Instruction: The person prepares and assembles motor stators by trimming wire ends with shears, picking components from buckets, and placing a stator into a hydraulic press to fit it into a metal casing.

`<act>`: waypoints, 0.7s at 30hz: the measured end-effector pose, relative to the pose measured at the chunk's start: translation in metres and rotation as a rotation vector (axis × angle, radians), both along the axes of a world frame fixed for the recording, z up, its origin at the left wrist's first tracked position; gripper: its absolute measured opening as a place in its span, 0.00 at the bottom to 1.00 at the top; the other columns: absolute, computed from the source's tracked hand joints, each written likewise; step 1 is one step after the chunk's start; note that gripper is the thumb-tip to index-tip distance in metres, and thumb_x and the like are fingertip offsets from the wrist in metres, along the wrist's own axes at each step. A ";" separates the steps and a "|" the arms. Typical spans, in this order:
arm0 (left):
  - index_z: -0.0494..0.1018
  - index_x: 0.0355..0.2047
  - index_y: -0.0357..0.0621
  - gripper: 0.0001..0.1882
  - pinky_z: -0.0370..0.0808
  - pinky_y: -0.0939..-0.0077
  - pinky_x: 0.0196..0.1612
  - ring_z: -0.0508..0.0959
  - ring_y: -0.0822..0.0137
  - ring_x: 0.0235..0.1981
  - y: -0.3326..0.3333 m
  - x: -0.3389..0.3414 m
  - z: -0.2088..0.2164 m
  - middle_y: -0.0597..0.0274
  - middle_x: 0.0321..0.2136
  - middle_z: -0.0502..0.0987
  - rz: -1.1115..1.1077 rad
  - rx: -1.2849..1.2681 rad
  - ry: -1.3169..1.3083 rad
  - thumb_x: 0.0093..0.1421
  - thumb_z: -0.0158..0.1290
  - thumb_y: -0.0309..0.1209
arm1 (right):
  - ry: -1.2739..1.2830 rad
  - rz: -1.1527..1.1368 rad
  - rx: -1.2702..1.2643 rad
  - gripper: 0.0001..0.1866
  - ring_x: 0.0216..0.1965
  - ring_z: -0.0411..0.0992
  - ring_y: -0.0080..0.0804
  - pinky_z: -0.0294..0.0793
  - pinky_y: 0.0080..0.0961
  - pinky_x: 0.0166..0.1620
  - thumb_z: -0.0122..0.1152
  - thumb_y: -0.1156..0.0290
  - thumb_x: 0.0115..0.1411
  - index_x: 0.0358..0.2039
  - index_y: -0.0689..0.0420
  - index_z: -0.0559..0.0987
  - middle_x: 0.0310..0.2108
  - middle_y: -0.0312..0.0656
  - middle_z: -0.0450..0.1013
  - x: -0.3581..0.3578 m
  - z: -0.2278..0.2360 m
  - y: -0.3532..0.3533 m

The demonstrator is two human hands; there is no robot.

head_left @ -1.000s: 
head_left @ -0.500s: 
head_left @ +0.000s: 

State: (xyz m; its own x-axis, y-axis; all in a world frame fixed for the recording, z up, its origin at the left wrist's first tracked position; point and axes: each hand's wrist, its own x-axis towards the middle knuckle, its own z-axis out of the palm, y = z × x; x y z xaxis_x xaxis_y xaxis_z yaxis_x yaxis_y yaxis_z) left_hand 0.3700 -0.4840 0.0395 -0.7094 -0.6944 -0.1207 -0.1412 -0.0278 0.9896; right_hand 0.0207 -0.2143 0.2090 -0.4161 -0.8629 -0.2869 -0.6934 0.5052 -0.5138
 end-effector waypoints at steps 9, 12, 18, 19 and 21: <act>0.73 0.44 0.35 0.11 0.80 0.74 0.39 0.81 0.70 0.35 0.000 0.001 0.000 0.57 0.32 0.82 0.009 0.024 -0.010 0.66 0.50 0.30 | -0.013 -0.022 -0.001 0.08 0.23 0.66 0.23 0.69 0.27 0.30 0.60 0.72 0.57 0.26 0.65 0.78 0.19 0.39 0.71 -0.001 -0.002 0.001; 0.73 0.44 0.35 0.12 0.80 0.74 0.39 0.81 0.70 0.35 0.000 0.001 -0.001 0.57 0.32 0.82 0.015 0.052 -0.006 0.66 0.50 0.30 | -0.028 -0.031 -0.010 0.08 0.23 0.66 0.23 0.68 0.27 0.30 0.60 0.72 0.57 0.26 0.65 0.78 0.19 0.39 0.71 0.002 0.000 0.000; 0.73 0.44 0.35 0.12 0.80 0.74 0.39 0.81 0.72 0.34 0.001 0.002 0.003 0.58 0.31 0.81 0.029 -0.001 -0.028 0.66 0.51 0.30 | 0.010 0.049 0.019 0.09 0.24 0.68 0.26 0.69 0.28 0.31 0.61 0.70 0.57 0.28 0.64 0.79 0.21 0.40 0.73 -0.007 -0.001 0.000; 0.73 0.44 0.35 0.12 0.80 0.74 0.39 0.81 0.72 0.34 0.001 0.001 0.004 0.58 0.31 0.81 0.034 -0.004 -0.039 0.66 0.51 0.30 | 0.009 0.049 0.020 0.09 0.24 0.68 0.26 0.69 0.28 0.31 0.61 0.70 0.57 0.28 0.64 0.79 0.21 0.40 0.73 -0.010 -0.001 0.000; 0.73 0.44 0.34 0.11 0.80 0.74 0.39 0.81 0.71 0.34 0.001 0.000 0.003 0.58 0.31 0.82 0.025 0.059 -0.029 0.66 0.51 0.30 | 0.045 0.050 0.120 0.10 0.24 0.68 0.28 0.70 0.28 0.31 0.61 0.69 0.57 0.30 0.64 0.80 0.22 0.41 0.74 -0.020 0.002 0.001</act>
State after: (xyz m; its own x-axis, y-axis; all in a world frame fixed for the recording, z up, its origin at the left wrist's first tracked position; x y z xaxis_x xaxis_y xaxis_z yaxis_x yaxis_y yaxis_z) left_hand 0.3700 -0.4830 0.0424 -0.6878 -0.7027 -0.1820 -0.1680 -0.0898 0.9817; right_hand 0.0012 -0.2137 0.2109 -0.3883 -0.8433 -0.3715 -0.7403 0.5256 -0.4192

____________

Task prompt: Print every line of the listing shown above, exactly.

Solution to this problem:
Instruction: The person prepares and assembles motor stators by trimming wire ends with shears, picking components from buckets, and placing a stator into a hydraulic press to fit it into a metal casing.

`<act>`: waypoints, 0.7s at 30hz: the measured end-effector pose, relative to the pose measured at the chunk's start: translation in metres and rotation as a rotation vector (axis × angle, radians), both along the axes of a world frame fixed for the recording, z up, its origin at the left wrist's first tracked position; gripper: its absolute measured opening as a place in its span, 0.00 at the bottom to 1.00 at the top; the other columns: absolute, computed from the source's tracked hand joints, each written likewise; step 1 is one step after the chunk's start; note that gripper is the thumb-tip to index-tip distance in metres, and thumb_x and the like are fingertip offsets from the wrist in metres, along the wrist's own axes at each step. A ";" separates the steps and a "|" the arms. Typical spans, in this order:
arm0 (left):
  - index_z: -0.0494..0.1018
  - index_x: 0.0355..0.2047
  - index_y: -0.0357..0.0621
  - gripper: 0.0001..0.1882
  - pinky_z: -0.0370..0.0808
  - pinky_y: -0.0939..-0.0077
  - pinky_x: 0.0196..0.1612
  - ring_z: -0.0508..0.0959
  - ring_y: -0.0822..0.0137
  - ring_x: 0.0235..0.1981
  - y: -0.3326..0.3333 m
  - x: -0.3389..0.3414 m
  - z: -0.2088..0.2164 m
  - middle_y: -0.0597..0.0274
  - middle_x: 0.0321..0.2136
  - middle_z: -0.0502..0.0987
  - rz: -1.1115..1.1077 rad
  - rx: -1.2849..1.2681 rad
  - ry: -1.3169..1.3083 rad
  - thumb_x: 0.0093..0.1421
  - thumb_z: -0.0158..0.1290
  - thumb_y: -0.0309..0.1209
arm1 (right):
  - ry: -1.2739..1.2830 rad
  - rz: -1.1527..1.1368 rad
  - rx: -1.2702..1.2643 rad
  - gripper: 0.0001..0.1866
  - ring_x: 0.0216..0.1965
  - ring_z: -0.0411..0.0992
  - ring_y: -0.0080..0.0804
  - pinky_z: -0.0294..0.0793
  - pinky_y: 0.0080..0.0961
  - pinky_x: 0.0166..0.1620
  - thumb_z: -0.0122..0.1152
  - thumb_y: -0.1156..0.0290
  - thumb_x: 0.0115..0.1411
  - index_x: 0.0358..0.2039
  - index_y: -0.0689..0.0420
  - index_z: -0.0559..0.0987
  - middle_x: 0.0310..0.2108
  - middle_y: -0.0312..0.0656
  - middle_z: -0.0450..0.1013
  - x: -0.3581..0.3578 m
  - z: -0.2278..0.2360 m
  - y: -0.3532..0.3533 m

The demonstrator is two human hands; there is no robot.

head_left @ -1.000s: 
head_left @ -0.500s: 
head_left @ +0.000s: 

State: (xyz m; its own x-axis, y-axis; all in a world frame fixed for the recording, z up, its origin at the left wrist's first tracked position; point and axes: each hand's wrist, its own x-axis towards the middle knuckle, its own z-axis out of the palm, y = z × x; x y z xaxis_x xaxis_y xaxis_z yaxis_x yaxis_y yaxis_z) left_hand 0.3700 -0.4840 0.0395 -0.7094 -0.6944 -0.1207 -0.1412 -0.0278 0.9896; right_hand 0.0207 -0.2143 0.2090 -0.4161 -0.8629 -0.2869 -0.6934 0.5052 -0.5138
 end-effector waypoints at steps 9, 12, 18, 19 and 21: <act>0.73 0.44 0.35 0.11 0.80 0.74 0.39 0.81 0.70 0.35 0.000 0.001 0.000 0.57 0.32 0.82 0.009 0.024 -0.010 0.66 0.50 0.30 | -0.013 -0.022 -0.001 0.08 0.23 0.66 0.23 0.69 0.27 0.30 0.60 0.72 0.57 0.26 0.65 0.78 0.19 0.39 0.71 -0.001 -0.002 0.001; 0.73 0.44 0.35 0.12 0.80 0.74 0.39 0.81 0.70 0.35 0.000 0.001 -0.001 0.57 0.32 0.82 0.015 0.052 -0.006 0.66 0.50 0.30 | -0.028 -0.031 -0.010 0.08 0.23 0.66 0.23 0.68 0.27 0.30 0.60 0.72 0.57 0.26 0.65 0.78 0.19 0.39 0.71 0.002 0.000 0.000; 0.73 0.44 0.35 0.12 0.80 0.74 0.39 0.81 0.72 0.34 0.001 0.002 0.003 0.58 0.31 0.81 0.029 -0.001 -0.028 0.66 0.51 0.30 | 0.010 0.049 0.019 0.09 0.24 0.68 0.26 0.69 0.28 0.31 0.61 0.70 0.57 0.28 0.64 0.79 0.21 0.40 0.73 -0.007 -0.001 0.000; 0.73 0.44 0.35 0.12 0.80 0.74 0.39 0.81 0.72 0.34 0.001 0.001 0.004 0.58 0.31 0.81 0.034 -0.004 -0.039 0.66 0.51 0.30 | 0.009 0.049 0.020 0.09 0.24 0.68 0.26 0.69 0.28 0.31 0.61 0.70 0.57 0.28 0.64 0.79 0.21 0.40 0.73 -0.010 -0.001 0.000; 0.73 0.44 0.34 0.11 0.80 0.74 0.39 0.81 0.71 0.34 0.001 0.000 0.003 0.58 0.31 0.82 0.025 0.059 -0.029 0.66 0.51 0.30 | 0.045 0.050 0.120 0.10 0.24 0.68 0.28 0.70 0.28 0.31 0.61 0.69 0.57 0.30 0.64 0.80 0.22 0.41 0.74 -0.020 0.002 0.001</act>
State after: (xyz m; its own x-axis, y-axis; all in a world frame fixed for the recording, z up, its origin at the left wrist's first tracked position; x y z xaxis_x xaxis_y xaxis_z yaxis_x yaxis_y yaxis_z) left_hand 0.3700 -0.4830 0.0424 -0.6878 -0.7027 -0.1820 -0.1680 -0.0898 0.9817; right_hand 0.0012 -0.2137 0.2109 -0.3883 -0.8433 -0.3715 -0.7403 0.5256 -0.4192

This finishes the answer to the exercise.